Without any of the pictures, set down the data below exactly.

**********

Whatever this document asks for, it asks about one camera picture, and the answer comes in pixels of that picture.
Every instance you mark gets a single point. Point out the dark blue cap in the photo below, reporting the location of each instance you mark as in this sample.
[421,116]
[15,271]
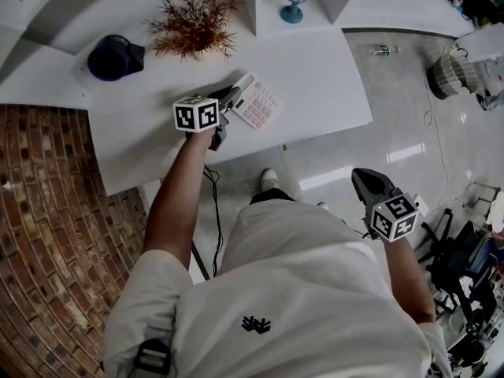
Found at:
[110,59]

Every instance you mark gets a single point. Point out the white box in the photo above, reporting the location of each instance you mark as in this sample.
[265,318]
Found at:
[482,43]

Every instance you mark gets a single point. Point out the pink and white calculator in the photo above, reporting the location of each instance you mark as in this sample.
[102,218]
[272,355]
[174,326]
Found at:
[258,104]

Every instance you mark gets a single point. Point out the black office chair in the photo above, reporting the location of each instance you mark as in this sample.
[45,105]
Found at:
[464,250]

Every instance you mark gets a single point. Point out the clear plastic bottle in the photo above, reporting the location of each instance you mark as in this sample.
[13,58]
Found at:
[384,50]

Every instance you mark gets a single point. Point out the person's black trousers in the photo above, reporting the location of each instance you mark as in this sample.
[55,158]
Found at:
[271,196]

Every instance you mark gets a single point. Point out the blue table lamp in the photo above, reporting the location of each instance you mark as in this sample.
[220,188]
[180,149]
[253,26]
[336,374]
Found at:
[293,6]

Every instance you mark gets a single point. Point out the person's white shirt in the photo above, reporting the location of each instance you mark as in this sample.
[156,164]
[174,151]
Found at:
[295,290]

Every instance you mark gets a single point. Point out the brown artificial plant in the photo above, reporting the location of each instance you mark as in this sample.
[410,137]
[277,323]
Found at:
[193,22]

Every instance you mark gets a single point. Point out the person's right white shoe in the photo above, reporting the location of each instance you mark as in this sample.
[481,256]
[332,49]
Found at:
[323,206]

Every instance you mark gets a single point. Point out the white desk with drawers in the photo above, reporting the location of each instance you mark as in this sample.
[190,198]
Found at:
[307,93]

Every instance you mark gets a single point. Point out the person's left white shoe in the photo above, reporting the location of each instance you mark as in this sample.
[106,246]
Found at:
[269,178]

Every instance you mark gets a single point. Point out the person's white shoe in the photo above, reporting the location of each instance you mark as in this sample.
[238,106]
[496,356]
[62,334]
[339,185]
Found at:
[323,206]
[269,178]

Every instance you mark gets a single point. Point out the white pleated waste basket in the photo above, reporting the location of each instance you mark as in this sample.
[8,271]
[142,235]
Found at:
[453,75]

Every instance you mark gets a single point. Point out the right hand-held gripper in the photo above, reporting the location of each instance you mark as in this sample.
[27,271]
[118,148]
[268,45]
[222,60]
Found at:
[395,219]

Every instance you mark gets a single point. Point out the person's right forearm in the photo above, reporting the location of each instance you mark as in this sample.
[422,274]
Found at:
[409,278]

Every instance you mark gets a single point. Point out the person's left forearm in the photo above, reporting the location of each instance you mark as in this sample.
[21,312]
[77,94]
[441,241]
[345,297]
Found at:
[173,203]

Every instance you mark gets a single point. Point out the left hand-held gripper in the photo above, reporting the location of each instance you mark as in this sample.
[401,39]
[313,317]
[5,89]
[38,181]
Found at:
[195,114]

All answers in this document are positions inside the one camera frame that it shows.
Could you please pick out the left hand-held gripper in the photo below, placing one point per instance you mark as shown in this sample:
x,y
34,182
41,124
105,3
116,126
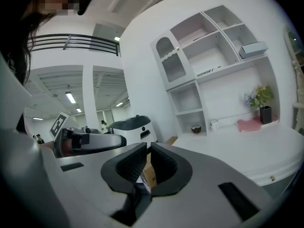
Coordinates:
x,y
59,127

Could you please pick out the brown cup with white rim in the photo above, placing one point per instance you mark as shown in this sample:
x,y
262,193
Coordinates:
x,y
196,129

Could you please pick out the person's black printed top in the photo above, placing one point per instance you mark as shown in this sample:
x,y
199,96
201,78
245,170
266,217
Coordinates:
x,y
7,63

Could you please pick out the pink folded cloth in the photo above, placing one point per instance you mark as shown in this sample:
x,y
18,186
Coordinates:
x,y
248,125

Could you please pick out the white shelf cabinet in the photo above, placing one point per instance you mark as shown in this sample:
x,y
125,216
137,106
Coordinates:
x,y
237,148

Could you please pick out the black head-mounted camera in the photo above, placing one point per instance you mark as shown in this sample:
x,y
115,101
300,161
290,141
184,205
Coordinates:
x,y
85,1

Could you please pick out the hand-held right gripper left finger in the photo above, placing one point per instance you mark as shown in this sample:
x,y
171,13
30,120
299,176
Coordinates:
x,y
85,186

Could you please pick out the black balcony railing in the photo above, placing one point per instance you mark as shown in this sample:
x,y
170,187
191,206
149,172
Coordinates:
x,y
76,41

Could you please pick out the purple and yellow flower bouquet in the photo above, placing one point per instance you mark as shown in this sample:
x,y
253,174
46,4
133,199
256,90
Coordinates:
x,y
260,96

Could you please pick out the brass drawer knob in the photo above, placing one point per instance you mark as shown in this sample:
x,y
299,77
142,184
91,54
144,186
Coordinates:
x,y
272,178

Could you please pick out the grey and white box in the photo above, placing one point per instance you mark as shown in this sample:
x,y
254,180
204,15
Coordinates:
x,y
253,50

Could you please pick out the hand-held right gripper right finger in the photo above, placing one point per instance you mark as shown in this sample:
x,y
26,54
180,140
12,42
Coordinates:
x,y
202,198

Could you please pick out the white arched cabinet door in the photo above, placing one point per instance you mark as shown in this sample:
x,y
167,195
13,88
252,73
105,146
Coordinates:
x,y
173,65

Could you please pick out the white enamel mug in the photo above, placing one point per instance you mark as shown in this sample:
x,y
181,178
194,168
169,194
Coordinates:
x,y
214,125

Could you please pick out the long ceiling light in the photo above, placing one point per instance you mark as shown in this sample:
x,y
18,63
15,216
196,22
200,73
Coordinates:
x,y
70,97
38,119
119,104
78,110
116,38

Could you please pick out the brown cardboard box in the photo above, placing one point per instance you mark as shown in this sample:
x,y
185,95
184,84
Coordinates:
x,y
149,174

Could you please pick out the white ornate vanity stand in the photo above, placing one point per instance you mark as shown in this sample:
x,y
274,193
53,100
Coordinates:
x,y
298,79

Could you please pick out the flat white book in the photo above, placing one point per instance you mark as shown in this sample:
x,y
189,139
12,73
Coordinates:
x,y
206,73

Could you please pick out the white shelf compartment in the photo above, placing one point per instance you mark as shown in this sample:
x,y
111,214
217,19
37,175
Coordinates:
x,y
190,119

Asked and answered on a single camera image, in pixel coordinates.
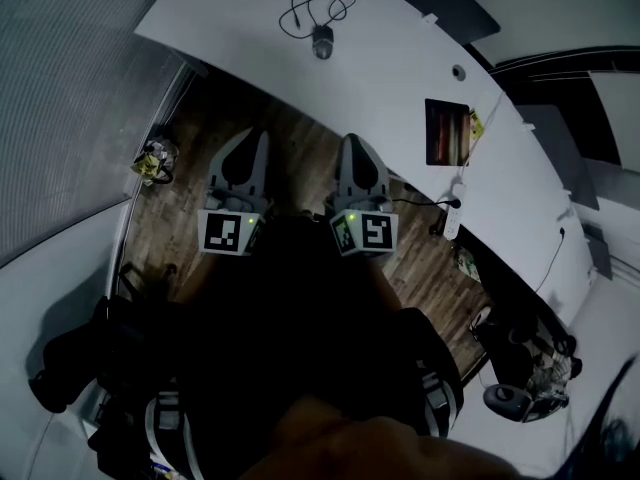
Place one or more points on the black computer mouse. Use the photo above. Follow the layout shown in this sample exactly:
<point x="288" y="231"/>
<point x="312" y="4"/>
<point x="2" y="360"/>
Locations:
<point x="323" y="43"/>

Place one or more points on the white power strip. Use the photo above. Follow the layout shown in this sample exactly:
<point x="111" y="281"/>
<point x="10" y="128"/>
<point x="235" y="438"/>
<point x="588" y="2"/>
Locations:
<point x="453" y="220"/>

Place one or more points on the round black speaker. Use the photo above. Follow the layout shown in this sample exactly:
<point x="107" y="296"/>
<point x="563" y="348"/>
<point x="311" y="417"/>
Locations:
<point x="505" y="401"/>

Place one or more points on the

**********

→ **SOLUTION TO THE EXERCISE**:
Whatever this document asks for, it asks about one camera picture, and the answer comes in pixels of that picture.
Every instance you mark gets a single point. Point out the dark blue cap in the photo below, reporting the location of each instance you mark as in this sample.
[421,116]
[15,271]
Found at:
[110,59]

Every instance you mark gets a single point. Point out the white box in the photo above, reporting the location of each instance you mark as in this sample.
[265,318]
Found at:
[482,43]

Every instance you mark gets a single point. Point out the pink and white calculator in the photo above, reporting the location of each instance you mark as in this sample.
[102,218]
[272,355]
[174,326]
Found at:
[258,104]

Every instance you mark gets a single point. Point out the black office chair in the photo above, reporting the location of each instance you mark as in this sample.
[45,105]
Found at:
[464,250]

Every instance you mark gets a single point. Point out the clear plastic bottle in the photo above, reporting the location of each instance you mark as in this sample.
[13,58]
Found at:
[384,50]

Every instance you mark gets a single point. Point out the person's black trousers in the photo above, reporting the location of each instance you mark as in this sample.
[55,158]
Found at:
[271,196]

Every instance you mark gets a single point. Point out the blue table lamp in the photo above, reporting the location of each instance you mark as in this sample.
[220,188]
[180,149]
[253,26]
[336,374]
Found at:
[293,6]

Every instance you mark gets a single point. Point out the person's white shirt in the photo above, reporting the location of each instance you mark as in this sample.
[156,164]
[174,151]
Found at:
[295,290]

Every instance you mark gets a single point. Point out the brown artificial plant in the photo above, reporting the location of each instance you mark as in this sample.
[410,137]
[277,323]
Found at:
[193,22]

Every instance you mark gets a single point. Point out the person's right white shoe in the photo above, reporting the location of each instance you mark as in this sample.
[481,256]
[332,49]
Found at:
[323,206]

Every instance you mark gets a single point. Point out the white desk with drawers in the photo above, reporting the location of each instance you mark as in this sample.
[190,198]
Found at:
[307,93]

Every instance you mark gets a single point. Point out the person's left white shoe in the photo above, reporting the location of each instance you mark as in this sample.
[106,246]
Found at:
[269,178]

Every instance you mark gets a single point. Point out the person's white shoe in the photo above, reporting the location of each instance you mark as in this sample.
[238,106]
[496,356]
[62,334]
[339,185]
Found at:
[323,206]
[269,178]

Every instance you mark gets a single point. Point out the white pleated waste basket in the photo above, reporting the location of each instance you mark as in this sample.
[8,271]
[142,235]
Found at:
[453,75]

Every instance you mark gets a single point. Point out the right hand-held gripper in the photo above, reporting the location of each instance you mark as in this sample.
[27,271]
[118,148]
[268,45]
[222,60]
Found at:
[395,219]

Every instance you mark gets a single point. Point out the person's right forearm in the photo above, reporting the location of each instance you mark as in this sample.
[422,274]
Found at:
[409,278]

Every instance you mark gets a single point. Point out the person's left forearm in the photo above, reporting the location of each instance you mark as in this sample.
[21,312]
[77,94]
[441,241]
[345,297]
Found at:
[173,203]

Every instance you mark gets a single point. Point out the left hand-held gripper in the photo above, reporting the location of each instance you mark as in this sample.
[401,39]
[313,317]
[5,89]
[38,181]
Found at:
[195,114]

All answers in this document are positions inside the one camera frame that it shows.
Could you please pick out the left hand-held gripper in the photo below, placing one point per instance you mark as shown in this sample:
x,y
34,182
41,124
105,3
116,126
Coordinates:
x,y
59,127

Could you please pick out the brown cup with white rim in the photo above, placing one point per instance you mark as shown in this sample:
x,y
262,193
Coordinates:
x,y
196,129

Could you please pick out the person's black printed top in the photo above, placing one point per instance you mark as shown in this sample:
x,y
199,96
201,78
245,170
266,217
Coordinates:
x,y
7,63

Could you please pick out the pink folded cloth in the photo above, placing one point per instance you mark as shown in this sample:
x,y
18,186
Coordinates:
x,y
248,125

Could you please pick out the white shelf cabinet in the photo above, placing one point per instance you mark as shown in this sample:
x,y
125,216
137,106
Coordinates:
x,y
237,148

Could you please pick out the black head-mounted camera in the photo above, placing one point per instance you mark as shown in this sample:
x,y
115,101
300,161
290,141
184,205
Coordinates:
x,y
85,1

Could you please pick out the hand-held right gripper left finger in the photo above, placing one point per instance you mark as shown in this sample:
x,y
171,13
30,120
299,176
Coordinates:
x,y
85,186

Could you please pick out the black balcony railing in the photo above, placing one point per instance you mark as shown in this sample:
x,y
170,187
191,206
149,172
Coordinates:
x,y
76,41

Could you please pick out the purple and yellow flower bouquet in the photo above, placing one point per instance you mark as shown in this sample:
x,y
253,174
46,4
133,199
256,90
Coordinates:
x,y
260,96

Could you please pick out the brass drawer knob in the photo above, placing one point per instance you mark as shown in this sample:
x,y
299,77
142,184
91,54
144,186
Coordinates:
x,y
272,178

Could you please pick out the grey and white box in the photo above, placing one point per instance you mark as shown in this sample:
x,y
254,180
204,15
Coordinates:
x,y
253,50

Could you please pick out the hand-held right gripper right finger in the photo above, placing one point per instance you mark as shown in this sample:
x,y
26,54
180,140
12,42
Coordinates:
x,y
202,198

Could you please pick out the white arched cabinet door in the photo above, placing one point per instance you mark as shown in this sample:
x,y
167,195
13,88
252,73
105,146
Coordinates:
x,y
173,65

Could you please pick out the white enamel mug in the photo above, placing one point per instance you mark as shown in this sample:
x,y
181,178
194,168
169,194
Coordinates:
x,y
214,125

Could you please pick out the long ceiling light in the photo above, placing one point per instance you mark as shown in this sample:
x,y
18,63
15,216
196,22
200,73
Coordinates:
x,y
70,97
38,119
119,104
78,110
116,38

Could you please pick out the brown cardboard box in the photo above, placing one point per instance you mark as shown in this sample:
x,y
185,95
184,84
Coordinates:
x,y
149,174

Could you please pick out the white ornate vanity stand in the photo above, placing one point per instance you mark as shown in this sample:
x,y
274,193
53,100
Coordinates:
x,y
298,79

Could you please pick out the flat white book in the photo above, placing one point per instance you mark as shown in this sample:
x,y
189,139
12,73
Coordinates:
x,y
206,73

Could you please pick out the white shelf compartment in the photo above, placing one point per instance you mark as shown in this sample:
x,y
111,214
217,19
37,175
Coordinates:
x,y
190,119

Asked and answered on a single camera image, in pixel coordinates.
Place one or more points on the black computer mouse. Use the photo above. Follow the layout shown in this sample exactly:
<point x="288" y="231"/>
<point x="312" y="4"/>
<point x="2" y="360"/>
Locations:
<point x="323" y="43"/>

Place one or more points on the white power strip. Use the photo above. Follow the layout shown in this sample exactly:
<point x="111" y="281"/>
<point x="10" y="128"/>
<point x="235" y="438"/>
<point x="588" y="2"/>
Locations:
<point x="453" y="220"/>

Place one or more points on the round black speaker. Use the photo above. Follow the layout shown in this sample exactly:
<point x="107" y="296"/>
<point x="563" y="348"/>
<point x="311" y="417"/>
Locations:
<point x="505" y="401"/>

Place one or more points on the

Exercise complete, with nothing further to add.